(What to produce) Select from the records below every line that has the word "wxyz" in it.

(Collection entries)
++++++
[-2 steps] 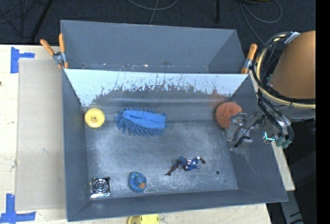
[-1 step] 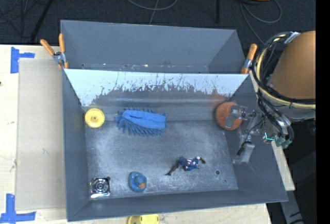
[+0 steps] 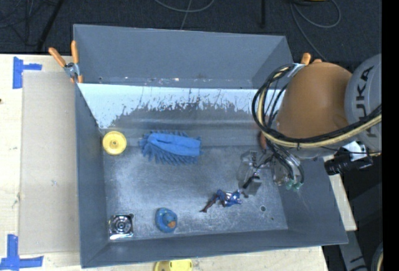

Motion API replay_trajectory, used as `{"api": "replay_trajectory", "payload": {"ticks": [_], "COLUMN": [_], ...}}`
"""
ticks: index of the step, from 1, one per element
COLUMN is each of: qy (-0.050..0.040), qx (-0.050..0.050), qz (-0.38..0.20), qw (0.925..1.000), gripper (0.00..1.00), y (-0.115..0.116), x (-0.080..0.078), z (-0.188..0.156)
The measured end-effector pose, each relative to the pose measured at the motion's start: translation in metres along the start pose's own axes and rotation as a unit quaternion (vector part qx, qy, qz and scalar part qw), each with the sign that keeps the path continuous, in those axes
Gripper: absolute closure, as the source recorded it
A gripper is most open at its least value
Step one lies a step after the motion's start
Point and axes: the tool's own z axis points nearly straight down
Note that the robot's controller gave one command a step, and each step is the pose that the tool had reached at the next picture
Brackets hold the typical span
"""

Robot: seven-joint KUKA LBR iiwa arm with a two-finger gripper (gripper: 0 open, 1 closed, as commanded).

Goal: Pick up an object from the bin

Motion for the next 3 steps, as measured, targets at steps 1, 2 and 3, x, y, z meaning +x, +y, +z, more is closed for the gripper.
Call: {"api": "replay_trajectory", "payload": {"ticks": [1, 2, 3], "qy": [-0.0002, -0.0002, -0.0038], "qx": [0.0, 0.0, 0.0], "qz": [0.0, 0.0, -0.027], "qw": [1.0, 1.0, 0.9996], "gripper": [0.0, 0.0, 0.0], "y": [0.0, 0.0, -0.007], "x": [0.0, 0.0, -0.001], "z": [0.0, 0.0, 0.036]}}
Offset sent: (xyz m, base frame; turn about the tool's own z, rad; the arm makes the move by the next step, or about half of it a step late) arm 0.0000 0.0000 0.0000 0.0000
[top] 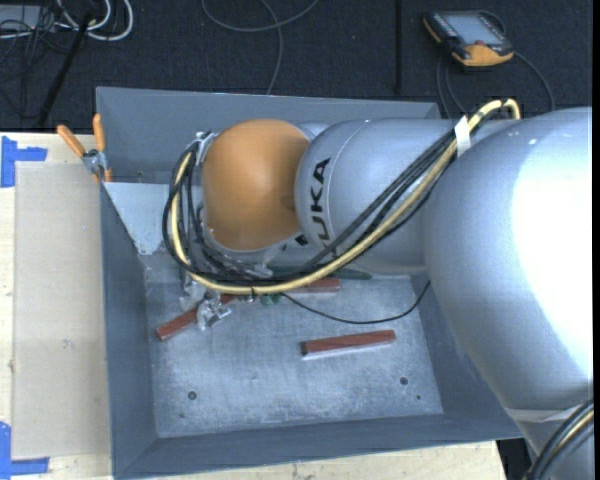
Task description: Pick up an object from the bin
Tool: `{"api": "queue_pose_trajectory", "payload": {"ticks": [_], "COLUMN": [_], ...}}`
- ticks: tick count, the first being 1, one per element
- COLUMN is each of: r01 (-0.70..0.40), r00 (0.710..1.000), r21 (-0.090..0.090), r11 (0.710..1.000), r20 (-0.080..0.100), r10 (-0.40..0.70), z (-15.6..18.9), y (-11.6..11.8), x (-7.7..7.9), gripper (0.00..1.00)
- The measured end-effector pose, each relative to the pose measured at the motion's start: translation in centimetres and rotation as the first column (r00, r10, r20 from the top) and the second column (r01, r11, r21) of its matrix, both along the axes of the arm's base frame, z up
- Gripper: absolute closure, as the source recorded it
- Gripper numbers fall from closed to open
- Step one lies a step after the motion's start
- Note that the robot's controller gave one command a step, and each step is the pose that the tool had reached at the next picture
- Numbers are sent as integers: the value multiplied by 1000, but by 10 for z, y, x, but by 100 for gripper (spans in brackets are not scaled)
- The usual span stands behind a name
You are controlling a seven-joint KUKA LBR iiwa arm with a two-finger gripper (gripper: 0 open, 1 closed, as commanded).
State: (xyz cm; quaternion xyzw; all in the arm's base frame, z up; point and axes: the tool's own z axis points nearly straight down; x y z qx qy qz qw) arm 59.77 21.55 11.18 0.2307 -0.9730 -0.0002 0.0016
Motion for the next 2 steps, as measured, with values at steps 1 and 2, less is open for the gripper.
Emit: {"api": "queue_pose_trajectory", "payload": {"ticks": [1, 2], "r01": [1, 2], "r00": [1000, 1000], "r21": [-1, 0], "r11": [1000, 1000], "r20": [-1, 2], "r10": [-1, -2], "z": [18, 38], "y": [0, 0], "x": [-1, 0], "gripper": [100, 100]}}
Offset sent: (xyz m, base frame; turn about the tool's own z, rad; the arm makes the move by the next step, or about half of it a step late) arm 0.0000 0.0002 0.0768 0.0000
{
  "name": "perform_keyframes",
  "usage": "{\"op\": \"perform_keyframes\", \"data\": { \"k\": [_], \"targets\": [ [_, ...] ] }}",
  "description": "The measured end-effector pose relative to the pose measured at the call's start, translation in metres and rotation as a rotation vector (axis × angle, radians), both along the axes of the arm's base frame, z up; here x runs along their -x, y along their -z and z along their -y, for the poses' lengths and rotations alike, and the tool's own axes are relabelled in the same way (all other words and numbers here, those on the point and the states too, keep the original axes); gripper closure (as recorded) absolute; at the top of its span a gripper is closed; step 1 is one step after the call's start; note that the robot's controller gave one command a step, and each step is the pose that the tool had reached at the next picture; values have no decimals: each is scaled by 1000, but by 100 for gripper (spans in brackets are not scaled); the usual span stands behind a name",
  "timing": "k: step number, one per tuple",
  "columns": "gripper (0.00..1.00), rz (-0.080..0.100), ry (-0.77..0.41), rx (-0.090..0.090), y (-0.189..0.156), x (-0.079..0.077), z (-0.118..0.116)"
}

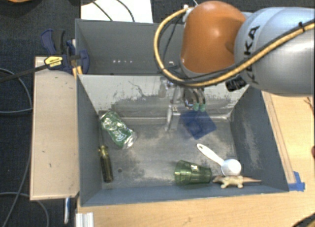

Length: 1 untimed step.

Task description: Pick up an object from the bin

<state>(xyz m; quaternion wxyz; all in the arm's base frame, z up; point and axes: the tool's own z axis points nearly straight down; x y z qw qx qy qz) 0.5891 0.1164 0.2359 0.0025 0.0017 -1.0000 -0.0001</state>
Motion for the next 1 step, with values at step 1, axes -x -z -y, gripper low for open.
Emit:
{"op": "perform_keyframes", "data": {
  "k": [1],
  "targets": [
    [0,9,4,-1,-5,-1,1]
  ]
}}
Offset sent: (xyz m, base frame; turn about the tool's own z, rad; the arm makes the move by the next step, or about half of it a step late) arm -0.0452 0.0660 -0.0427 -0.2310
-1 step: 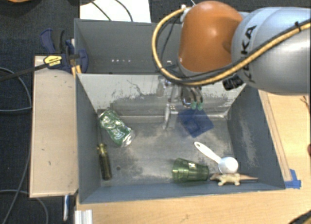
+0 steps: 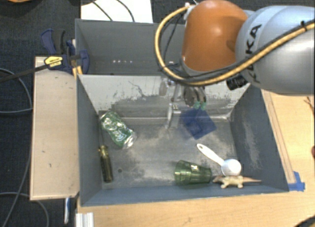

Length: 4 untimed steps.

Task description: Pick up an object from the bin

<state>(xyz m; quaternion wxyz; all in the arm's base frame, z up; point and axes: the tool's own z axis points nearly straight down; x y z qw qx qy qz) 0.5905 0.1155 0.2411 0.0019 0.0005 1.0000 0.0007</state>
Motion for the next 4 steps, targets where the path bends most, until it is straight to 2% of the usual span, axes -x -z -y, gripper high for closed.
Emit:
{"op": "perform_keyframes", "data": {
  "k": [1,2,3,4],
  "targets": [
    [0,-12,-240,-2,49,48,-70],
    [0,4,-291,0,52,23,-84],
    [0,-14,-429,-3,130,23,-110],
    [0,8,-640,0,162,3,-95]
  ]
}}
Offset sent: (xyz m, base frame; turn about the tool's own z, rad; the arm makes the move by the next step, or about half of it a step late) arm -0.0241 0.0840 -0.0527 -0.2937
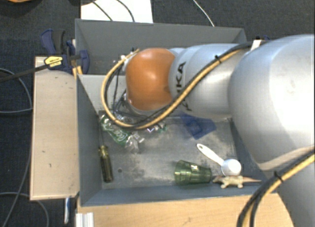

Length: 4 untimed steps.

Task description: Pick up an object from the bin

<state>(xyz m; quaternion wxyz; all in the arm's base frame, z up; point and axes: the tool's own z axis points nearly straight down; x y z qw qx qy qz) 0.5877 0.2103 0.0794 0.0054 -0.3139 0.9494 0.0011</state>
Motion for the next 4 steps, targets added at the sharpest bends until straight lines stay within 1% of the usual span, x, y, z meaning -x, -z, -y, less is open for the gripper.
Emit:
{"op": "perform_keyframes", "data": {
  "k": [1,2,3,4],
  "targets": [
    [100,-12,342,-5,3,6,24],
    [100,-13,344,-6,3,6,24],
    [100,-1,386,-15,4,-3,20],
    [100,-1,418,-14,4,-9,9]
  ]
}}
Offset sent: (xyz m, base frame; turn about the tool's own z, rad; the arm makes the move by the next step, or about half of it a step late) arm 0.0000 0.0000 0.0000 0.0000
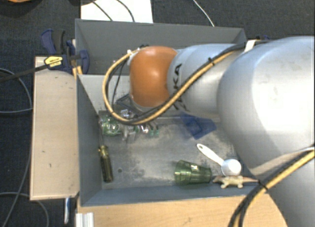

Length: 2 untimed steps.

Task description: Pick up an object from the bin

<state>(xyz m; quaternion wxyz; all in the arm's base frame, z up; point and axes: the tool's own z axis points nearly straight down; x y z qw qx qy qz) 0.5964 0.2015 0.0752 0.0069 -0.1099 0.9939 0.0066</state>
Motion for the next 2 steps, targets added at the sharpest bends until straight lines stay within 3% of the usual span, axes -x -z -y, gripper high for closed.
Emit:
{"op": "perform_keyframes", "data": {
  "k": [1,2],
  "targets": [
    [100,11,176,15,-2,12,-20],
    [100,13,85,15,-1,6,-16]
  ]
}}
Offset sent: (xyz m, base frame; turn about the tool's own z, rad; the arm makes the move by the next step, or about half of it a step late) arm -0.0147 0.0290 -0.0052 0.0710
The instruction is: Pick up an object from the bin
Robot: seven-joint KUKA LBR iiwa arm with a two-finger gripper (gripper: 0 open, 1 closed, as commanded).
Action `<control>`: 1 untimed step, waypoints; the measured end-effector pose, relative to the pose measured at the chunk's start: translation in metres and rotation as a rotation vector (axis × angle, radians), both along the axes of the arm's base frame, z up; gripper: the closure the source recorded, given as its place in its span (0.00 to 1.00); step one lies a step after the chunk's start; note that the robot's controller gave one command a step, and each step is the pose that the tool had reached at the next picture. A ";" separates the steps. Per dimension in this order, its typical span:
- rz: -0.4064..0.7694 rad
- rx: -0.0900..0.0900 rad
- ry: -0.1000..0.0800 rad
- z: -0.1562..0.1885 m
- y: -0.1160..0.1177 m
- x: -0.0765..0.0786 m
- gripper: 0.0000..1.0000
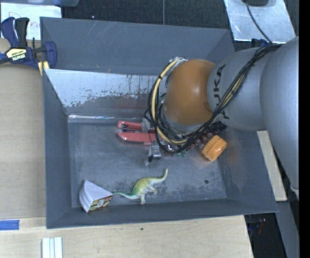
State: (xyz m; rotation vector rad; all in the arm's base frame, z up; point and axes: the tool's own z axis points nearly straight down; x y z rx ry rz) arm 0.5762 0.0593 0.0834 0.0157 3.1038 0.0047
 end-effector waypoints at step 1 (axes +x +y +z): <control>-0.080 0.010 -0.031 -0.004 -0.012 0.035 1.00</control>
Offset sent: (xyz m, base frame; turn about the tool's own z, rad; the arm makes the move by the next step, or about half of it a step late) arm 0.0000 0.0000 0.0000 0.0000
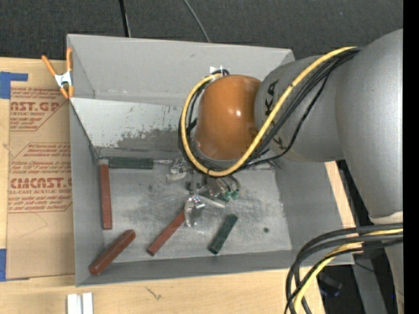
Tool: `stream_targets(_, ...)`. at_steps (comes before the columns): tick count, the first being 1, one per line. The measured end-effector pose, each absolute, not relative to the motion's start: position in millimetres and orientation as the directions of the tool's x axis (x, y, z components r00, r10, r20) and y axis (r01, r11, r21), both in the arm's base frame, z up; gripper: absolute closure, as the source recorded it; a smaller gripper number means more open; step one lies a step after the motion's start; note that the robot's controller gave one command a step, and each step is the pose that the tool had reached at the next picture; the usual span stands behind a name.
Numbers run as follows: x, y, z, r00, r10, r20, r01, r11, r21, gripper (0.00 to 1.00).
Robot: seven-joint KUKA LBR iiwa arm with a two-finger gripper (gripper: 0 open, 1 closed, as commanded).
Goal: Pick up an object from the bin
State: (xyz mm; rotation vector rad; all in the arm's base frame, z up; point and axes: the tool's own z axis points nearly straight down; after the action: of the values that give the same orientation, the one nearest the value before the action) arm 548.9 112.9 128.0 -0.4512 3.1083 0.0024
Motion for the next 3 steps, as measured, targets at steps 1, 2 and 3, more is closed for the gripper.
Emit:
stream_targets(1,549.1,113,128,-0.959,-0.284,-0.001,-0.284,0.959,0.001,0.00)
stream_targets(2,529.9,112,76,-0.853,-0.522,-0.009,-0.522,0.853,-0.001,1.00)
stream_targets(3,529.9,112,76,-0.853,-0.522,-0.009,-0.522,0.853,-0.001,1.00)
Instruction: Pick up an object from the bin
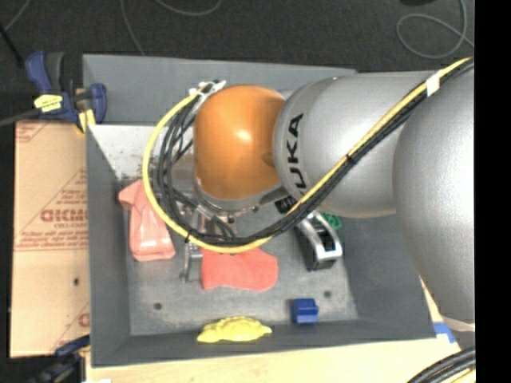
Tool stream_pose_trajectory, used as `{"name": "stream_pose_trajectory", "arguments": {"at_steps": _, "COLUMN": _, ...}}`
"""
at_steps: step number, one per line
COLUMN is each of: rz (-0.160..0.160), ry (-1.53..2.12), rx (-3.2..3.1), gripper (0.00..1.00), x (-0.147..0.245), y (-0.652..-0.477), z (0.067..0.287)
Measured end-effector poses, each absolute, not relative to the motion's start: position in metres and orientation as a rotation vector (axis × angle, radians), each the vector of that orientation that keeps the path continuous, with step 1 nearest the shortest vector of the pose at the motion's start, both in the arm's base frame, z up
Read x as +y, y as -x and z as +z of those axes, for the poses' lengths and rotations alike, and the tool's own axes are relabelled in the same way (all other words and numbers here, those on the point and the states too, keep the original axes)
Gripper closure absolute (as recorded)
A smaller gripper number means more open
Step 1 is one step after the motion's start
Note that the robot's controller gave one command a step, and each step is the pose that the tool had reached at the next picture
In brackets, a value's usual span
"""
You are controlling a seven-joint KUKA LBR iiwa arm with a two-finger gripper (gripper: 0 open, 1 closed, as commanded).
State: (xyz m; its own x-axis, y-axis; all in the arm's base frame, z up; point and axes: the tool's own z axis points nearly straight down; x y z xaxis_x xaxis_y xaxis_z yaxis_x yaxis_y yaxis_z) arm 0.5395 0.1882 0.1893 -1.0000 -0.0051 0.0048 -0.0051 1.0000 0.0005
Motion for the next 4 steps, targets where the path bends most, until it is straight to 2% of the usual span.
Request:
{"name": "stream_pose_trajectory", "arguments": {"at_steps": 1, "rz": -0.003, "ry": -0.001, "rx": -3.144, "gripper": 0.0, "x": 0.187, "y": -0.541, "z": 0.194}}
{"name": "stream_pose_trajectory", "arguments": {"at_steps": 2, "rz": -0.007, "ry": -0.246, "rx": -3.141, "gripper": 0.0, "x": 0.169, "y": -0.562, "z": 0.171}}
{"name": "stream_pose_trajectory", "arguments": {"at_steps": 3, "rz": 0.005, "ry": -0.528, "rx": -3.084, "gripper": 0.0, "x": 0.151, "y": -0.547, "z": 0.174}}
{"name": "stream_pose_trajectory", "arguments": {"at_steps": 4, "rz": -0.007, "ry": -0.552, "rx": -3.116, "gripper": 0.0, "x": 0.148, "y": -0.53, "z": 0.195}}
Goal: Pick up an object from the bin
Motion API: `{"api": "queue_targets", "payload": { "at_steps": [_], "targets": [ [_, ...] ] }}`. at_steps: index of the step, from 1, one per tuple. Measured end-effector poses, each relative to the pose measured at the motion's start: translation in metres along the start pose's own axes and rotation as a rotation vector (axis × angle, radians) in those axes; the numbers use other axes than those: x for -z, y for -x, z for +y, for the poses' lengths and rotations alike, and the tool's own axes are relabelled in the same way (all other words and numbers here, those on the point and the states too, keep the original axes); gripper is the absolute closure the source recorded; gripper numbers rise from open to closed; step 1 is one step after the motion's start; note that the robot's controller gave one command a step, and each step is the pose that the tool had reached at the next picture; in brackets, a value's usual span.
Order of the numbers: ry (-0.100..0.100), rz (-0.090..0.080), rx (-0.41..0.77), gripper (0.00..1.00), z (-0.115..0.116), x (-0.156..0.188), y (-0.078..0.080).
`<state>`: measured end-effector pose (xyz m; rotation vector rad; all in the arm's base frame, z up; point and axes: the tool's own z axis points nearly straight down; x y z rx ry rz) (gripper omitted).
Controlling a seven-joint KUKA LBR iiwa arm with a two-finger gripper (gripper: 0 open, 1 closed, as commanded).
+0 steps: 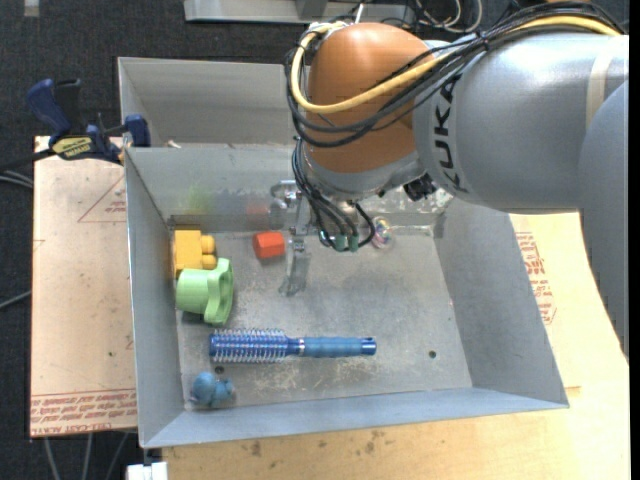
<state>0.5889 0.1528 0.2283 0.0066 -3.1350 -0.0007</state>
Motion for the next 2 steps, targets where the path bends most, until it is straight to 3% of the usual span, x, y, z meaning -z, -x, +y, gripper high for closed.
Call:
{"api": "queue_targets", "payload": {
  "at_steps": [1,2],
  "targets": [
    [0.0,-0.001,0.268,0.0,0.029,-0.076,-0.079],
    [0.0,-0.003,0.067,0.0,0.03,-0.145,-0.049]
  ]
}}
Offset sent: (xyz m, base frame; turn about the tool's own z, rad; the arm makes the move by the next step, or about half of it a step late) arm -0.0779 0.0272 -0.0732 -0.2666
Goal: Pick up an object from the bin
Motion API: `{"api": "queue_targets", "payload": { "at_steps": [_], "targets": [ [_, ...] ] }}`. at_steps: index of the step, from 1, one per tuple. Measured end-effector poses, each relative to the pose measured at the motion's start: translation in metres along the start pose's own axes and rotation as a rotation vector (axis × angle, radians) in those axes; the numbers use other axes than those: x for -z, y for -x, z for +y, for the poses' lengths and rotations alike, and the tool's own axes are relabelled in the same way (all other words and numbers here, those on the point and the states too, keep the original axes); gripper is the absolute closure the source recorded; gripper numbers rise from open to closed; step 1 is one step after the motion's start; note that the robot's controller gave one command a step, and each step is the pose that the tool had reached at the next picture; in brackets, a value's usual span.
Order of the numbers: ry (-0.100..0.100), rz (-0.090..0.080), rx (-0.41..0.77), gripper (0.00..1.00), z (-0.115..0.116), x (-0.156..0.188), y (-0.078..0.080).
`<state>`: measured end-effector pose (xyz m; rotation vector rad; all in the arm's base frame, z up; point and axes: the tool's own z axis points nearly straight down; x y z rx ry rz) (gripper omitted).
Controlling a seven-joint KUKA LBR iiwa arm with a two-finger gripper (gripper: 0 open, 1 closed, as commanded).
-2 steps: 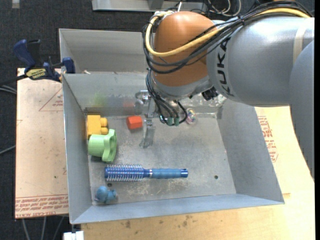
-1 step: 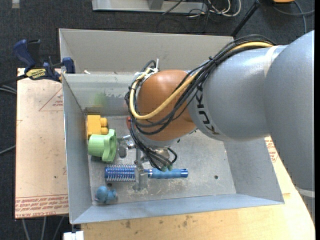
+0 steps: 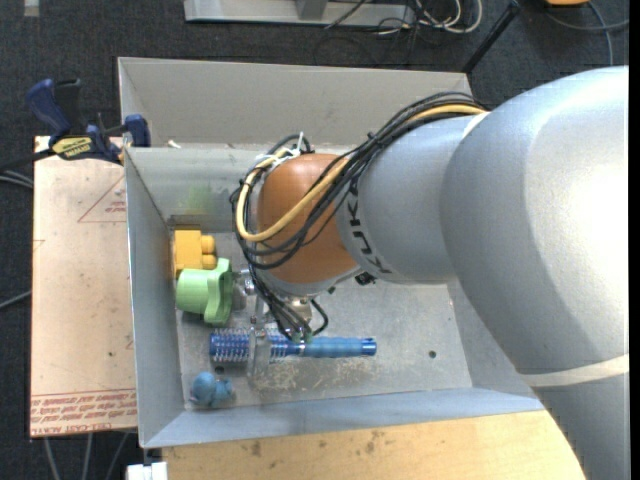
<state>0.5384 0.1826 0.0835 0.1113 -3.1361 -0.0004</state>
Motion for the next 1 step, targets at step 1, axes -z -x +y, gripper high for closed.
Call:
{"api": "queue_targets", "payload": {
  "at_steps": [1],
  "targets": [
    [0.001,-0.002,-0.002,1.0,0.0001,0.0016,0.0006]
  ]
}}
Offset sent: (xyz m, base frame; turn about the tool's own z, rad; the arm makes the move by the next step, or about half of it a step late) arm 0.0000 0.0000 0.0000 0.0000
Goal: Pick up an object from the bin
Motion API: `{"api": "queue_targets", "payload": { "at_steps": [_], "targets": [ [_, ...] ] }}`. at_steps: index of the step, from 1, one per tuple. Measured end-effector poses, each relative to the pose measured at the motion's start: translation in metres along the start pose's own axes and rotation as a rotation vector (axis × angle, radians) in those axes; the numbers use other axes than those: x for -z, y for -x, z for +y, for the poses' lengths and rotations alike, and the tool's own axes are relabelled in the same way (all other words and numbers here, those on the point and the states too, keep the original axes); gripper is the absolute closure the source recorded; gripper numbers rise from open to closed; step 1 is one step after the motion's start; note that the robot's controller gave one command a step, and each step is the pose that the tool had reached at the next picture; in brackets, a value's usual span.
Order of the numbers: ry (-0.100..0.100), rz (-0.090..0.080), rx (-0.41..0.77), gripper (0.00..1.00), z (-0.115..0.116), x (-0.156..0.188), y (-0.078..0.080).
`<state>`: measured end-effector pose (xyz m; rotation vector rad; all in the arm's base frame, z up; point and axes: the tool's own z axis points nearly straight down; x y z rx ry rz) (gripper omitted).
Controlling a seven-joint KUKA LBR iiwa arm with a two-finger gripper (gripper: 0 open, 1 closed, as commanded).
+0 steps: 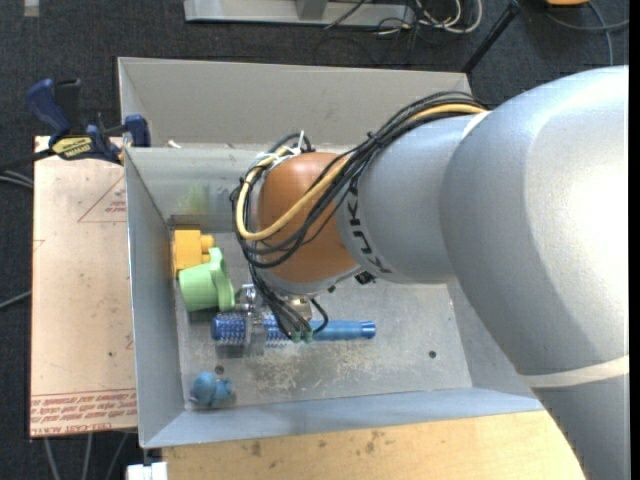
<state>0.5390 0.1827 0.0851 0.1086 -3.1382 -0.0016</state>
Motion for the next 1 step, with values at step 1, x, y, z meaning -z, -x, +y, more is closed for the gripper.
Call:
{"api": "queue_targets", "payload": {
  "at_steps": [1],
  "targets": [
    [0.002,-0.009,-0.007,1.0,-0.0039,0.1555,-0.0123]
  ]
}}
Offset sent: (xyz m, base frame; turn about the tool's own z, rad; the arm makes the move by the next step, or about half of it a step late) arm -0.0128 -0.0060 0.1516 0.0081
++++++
(Problem solution)
<state>(xyz m; quaternion wxyz; all in the arm's base frame, z up; point and axes: the tool's own z axis points nearly straight down; x y z qw qx qy qz) 0.5891 0.1164 0.2359 0.0025 0.0017 -1.0000 -0.0001</state>
<state>(xyz m; quaternion wxyz; all in the arm's base frame, z up; point and axes: the tool's own z axis points nearly straight down; x y z qw qx qy qz) 0.5905 0.1155 0.2411 0.0019 0.0005 1.0000 0.0007</state>
<state>(xyz m; quaternion wxyz; all in the arm's base frame, z up; point and axes: the tool's own z axis points nearly straight down; x y z qw qx qy qz) 0.5877 0.2103 0.0794 0.0054 -0.3139 0.9494 0.0011</state>
<state>(xyz m; quaternion wxyz; all in the arm's base frame, z up; point and axes: the tool's own z axis points nearly straight down; x y z qw qx qy qz) 0.5964 0.2015 0.0752 0.0069 -0.1099 0.9939 0.0066</state>

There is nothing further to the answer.